*** Records Section Begins ***

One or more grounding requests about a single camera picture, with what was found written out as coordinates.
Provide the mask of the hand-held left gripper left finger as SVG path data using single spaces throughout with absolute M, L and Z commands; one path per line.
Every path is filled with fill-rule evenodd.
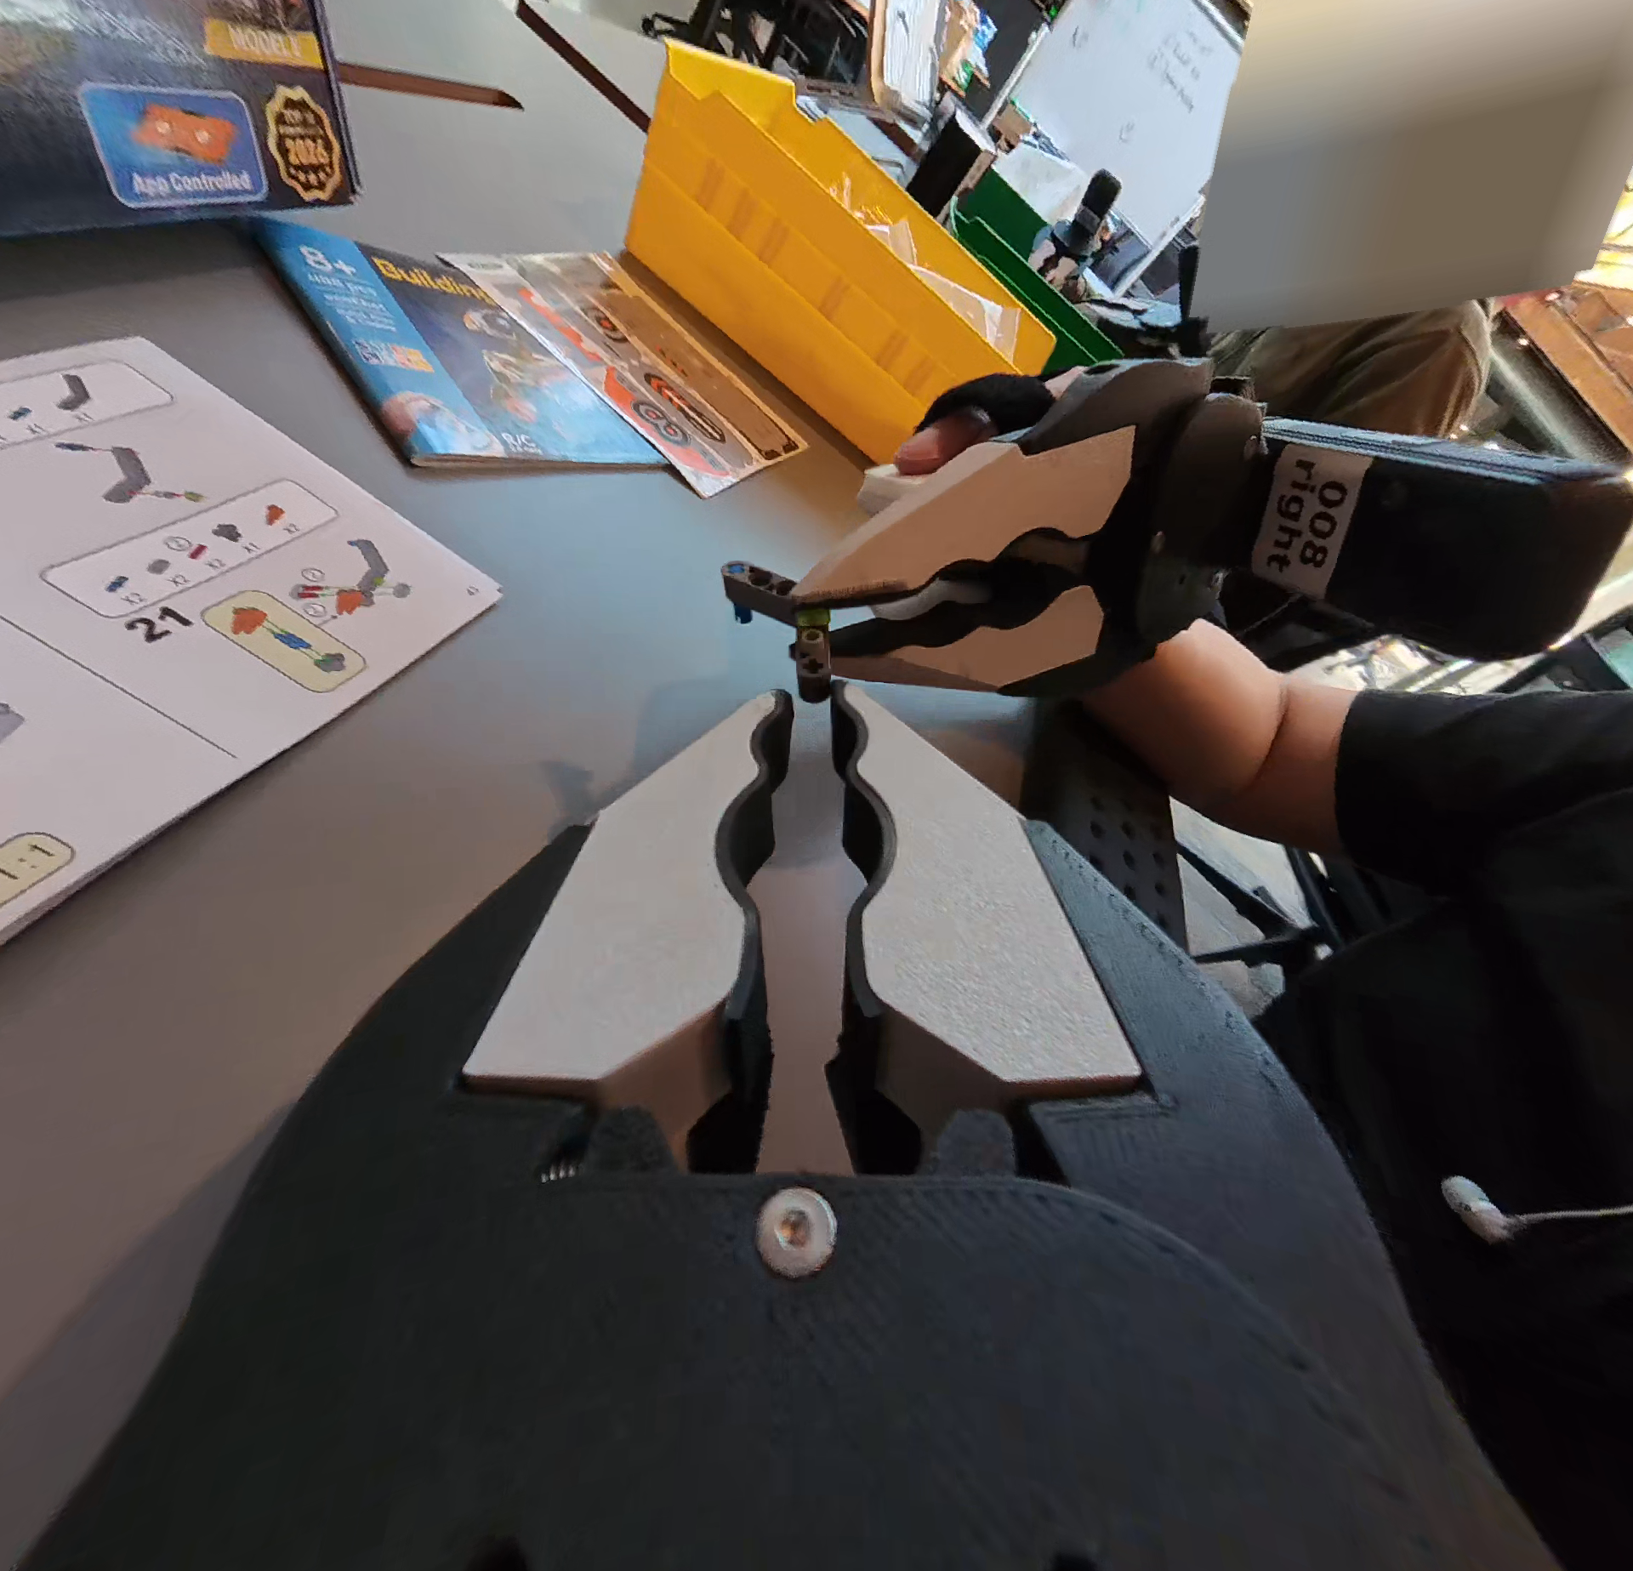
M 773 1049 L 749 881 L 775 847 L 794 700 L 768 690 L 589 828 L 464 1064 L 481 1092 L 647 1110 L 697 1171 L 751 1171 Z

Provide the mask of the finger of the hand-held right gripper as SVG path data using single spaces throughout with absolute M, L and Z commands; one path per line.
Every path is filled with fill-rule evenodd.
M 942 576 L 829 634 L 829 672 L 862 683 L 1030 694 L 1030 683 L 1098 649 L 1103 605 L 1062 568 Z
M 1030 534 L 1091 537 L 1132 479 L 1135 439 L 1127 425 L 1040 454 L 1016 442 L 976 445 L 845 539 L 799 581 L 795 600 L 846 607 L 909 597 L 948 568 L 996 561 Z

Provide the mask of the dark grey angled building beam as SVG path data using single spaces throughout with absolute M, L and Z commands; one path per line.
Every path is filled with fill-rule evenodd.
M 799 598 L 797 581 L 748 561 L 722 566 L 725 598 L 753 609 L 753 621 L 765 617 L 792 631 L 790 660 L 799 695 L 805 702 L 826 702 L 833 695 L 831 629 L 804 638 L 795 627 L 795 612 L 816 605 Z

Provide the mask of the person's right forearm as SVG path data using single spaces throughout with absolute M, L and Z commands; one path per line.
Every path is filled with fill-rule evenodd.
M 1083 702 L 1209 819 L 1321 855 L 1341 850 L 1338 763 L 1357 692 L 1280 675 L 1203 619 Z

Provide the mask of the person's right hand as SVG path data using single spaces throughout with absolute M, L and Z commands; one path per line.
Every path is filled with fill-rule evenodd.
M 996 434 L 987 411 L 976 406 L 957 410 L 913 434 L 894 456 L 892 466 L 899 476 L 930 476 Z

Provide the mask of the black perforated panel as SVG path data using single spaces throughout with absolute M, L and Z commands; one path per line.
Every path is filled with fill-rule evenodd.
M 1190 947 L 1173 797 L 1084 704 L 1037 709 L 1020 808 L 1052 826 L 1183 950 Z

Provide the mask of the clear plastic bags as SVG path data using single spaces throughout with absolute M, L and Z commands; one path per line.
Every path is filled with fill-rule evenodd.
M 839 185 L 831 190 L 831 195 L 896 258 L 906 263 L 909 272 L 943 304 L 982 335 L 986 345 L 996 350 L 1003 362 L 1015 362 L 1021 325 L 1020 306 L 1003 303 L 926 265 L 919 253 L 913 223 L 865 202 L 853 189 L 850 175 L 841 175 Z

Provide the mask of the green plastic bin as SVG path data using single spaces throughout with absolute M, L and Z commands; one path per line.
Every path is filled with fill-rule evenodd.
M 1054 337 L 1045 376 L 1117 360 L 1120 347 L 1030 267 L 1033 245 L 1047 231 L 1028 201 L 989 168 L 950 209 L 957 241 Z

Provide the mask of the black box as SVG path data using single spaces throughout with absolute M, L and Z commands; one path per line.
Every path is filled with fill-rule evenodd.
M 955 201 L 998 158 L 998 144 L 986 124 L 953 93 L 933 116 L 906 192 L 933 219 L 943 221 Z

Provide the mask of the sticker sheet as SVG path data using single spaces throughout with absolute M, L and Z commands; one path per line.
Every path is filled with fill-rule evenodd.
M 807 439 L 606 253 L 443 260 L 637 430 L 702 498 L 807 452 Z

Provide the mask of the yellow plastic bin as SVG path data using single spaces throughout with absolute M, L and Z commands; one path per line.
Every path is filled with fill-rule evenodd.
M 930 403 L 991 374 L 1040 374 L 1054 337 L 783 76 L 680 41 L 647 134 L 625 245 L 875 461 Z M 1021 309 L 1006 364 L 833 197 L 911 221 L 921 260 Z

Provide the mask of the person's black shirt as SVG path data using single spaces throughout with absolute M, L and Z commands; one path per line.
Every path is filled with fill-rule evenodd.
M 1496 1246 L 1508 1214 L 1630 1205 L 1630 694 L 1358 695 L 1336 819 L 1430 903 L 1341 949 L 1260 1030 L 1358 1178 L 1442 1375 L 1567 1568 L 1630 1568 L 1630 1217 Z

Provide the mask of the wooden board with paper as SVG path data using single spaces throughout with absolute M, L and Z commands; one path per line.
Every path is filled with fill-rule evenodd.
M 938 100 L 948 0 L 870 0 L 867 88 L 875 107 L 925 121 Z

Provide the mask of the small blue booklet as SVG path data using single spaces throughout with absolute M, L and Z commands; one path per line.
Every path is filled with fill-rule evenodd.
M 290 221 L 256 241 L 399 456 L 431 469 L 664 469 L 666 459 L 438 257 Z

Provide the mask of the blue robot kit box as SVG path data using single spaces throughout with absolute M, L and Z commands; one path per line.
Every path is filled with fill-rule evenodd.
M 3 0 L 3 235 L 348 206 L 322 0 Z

*** Records Section Ends ***

Work required - A verbatim copy of every entry is wanted; the pictures stay out of it.

Worked solution -
One or more grounding requests about a single camera picture, with what was found written out as coordinates.
Provide the mask of the hand-held left gripper left finger as SVG path data using single spaces throughout with absolute M, L and Z commands; one path per line.
Every path is filled with fill-rule evenodd.
M 773 1049 L 749 881 L 775 847 L 794 700 L 768 690 L 589 828 L 464 1064 L 481 1092 L 647 1110 L 697 1171 L 751 1171 Z

Provide the mask of the finger of the hand-held right gripper as SVG path data using single spaces throughout with absolute M, L and Z commands; one path per line.
Every path is filled with fill-rule evenodd.
M 942 576 L 829 634 L 829 672 L 862 683 L 1030 694 L 1030 683 L 1098 649 L 1103 605 L 1062 568 Z
M 1030 534 L 1091 537 L 1132 479 L 1135 439 L 1127 425 L 1040 454 L 1016 442 L 976 445 L 845 539 L 799 581 L 795 600 L 846 607 L 909 597 L 948 568 L 996 561 Z

Provide the mask of the dark grey angled building beam as SVG path data using single spaces throughout with absolute M, L and Z commands; one path per line.
Every path is filled with fill-rule evenodd.
M 799 598 L 797 581 L 748 561 L 722 566 L 725 598 L 753 609 L 753 621 L 765 617 L 792 631 L 790 660 L 799 695 L 805 702 L 826 702 L 833 695 L 831 629 L 804 638 L 795 627 L 795 612 L 816 605 Z

Provide the mask of the person's right forearm as SVG path data using single spaces throughout with absolute M, L and Z commands; one path per line.
Every path is filled with fill-rule evenodd.
M 1083 702 L 1209 819 L 1321 855 L 1341 850 L 1338 763 L 1357 692 L 1280 675 L 1203 619 Z

Provide the mask of the person's right hand as SVG path data using single spaces throughout with absolute M, L and Z commands; one path per line.
Every path is filled with fill-rule evenodd.
M 996 434 L 987 411 L 976 406 L 957 410 L 913 434 L 894 456 L 892 466 L 899 476 L 930 476 Z

Provide the mask of the black perforated panel as SVG path data using single spaces throughout with absolute M, L and Z commands; one path per line.
Every path is filled with fill-rule evenodd.
M 1190 947 L 1173 797 L 1084 704 L 1037 709 L 1020 808 L 1052 826 L 1183 950 Z

Provide the mask of the clear plastic bags as SVG path data using single spaces throughout with absolute M, L and Z commands; one path per line.
Every path is filled with fill-rule evenodd.
M 839 185 L 831 190 L 831 195 L 896 258 L 906 263 L 909 272 L 943 304 L 982 335 L 986 345 L 996 350 L 1003 362 L 1015 362 L 1021 325 L 1020 306 L 1003 303 L 926 265 L 919 253 L 913 223 L 865 202 L 853 189 L 850 175 L 841 175 Z

Provide the mask of the green plastic bin as SVG path data using single spaces throughout with absolute M, L and Z commands; one path per line.
Every path is filled with fill-rule evenodd.
M 1054 337 L 1045 376 L 1117 360 L 1120 347 L 1030 267 L 1033 245 L 1047 231 L 1028 201 L 989 168 L 950 209 L 957 241 Z

Provide the mask of the black box as SVG path data using single spaces throughout with absolute M, L and Z commands; one path per line.
Every path is filled with fill-rule evenodd.
M 955 201 L 998 158 L 998 144 L 986 124 L 953 93 L 933 116 L 906 192 L 933 219 L 943 221 Z

Provide the mask of the sticker sheet as SVG path data using single spaces throughout with absolute M, L and Z commands; one path per line.
Every path is filled with fill-rule evenodd.
M 807 439 L 606 253 L 443 260 L 637 430 L 702 498 L 807 452 Z

Provide the mask of the yellow plastic bin as SVG path data using single spaces throughout with absolute M, L and Z commands; one path per line.
Every path is filled with fill-rule evenodd.
M 930 403 L 991 374 L 1040 374 L 1054 337 L 783 76 L 680 41 L 647 134 L 625 245 L 875 461 Z M 1021 309 L 1006 364 L 833 197 L 911 221 L 921 260 Z

Provide the mask of the person's black shirt as SVG path data using single spaces throughout with absolute M, L and Z commands; one path per line.
Every path is filled with fill-rule evenodd.
M 1496 1246 L 1508 1214 L 1630 1205 L 1630 694 L 1358 695 L 1336 819 L 1430 903 L 1341 949 L 1260 1030 L 1358 1178 L 1442 1375 L 1567 1568 L 1630 1568 L 1630 1217 Z

Provide the mask of the wooden board with paper as SVG path data using single spaces throughout with absolute M, L and Z commands; one path per line.
Every path is filled with fill-rule evenodd.
M 938 100 L 948 0 L 870 0 L 867 88 L 875 107 L 925 121 Z

Provide the mask of the small blue booklet as SVG path data using single spaces throughout with absolute M, L and Z commands; one path per line.
Every path is filled with fill-rule evenodd.
M 290 221 L 256 241 L 399 456 L 431 469 L 664 469 L 666 459 L 438 257 Z

Provide the mask of the blue robot kit box as SVG path data using single spaces throughout with absolute M, L and Z commands; one path per line.
Every path is filled with fill-rule evenodd.
M 3 0 L 3 235 L 348 206 L 322 0 Z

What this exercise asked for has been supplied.